I am trying to extract the following SRA accession numbers with Bioconductor v3.1:

"SRP041432","ERP010058","SRP032486","SRP048789","SRP016517","ERP010240","SRP042345","SRP050383","SRP039499","SRP024388","SRP039009","SRP040131","SRP010723","ERP010570","SRP045342","ERP002340","ERP003677","SRP040950".

However, by running

getSRAfile(in_acc = c("SRP041432","ERP010058","SRP032486","SRP048789","SRP016517","ERP010240","SRP042345","SRP050383","SRP039499","SRP024388","SRP039009","SRP040131","SRP010723","ERP010570","SRP045342","ERP002340","ERP003677","SRP040950"), sra_con = sra_con,
+            destDir = getwd(), fileType = 'sra', srcType='ftp')

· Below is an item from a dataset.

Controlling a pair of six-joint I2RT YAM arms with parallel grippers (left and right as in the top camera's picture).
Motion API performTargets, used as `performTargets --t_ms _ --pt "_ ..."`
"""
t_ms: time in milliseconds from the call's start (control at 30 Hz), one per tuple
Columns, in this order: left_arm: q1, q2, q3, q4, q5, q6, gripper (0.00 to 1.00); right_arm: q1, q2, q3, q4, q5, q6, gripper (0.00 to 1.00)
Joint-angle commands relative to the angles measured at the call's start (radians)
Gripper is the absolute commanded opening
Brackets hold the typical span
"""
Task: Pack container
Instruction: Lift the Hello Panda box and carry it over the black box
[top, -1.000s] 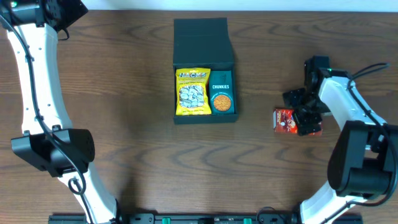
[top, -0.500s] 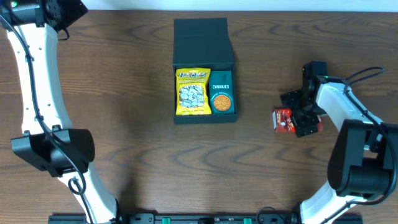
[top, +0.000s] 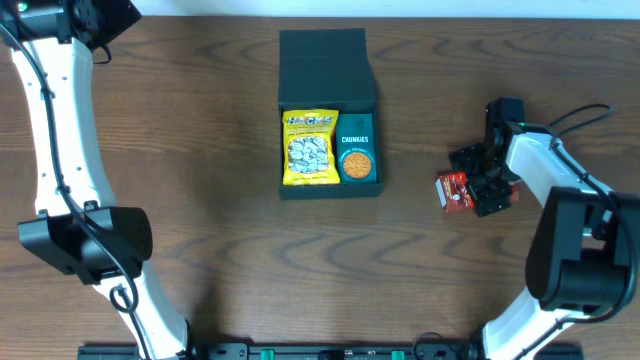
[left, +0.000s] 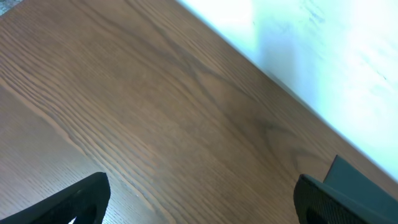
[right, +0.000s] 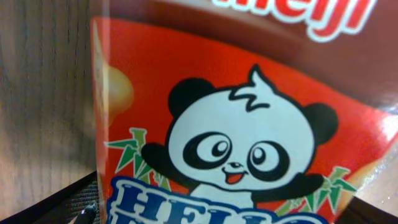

I get error messages due to specific files, which I later confirm are available for download in SRAdownload, for example...

The error message:

trying URL 'ftp://ftp-trace.ncbi.nlm.nih.gov/sra/sra-instant/reads/ByExp/sra/ERX/ERX219/ERX219608/ERR245074/ERR245074.sra'
Error in download.file(i, destfile = file.path(destDir, basename(i)),  :
  cannot open URL 'ftp://ftp-trace.ncbi.nlm.nih.gov/sra/sra-instant/reads/ByExp/sra/ERX/ERX219/ERX219608/ERR245074/ERR245074.sra'

Am I doing anything wrong?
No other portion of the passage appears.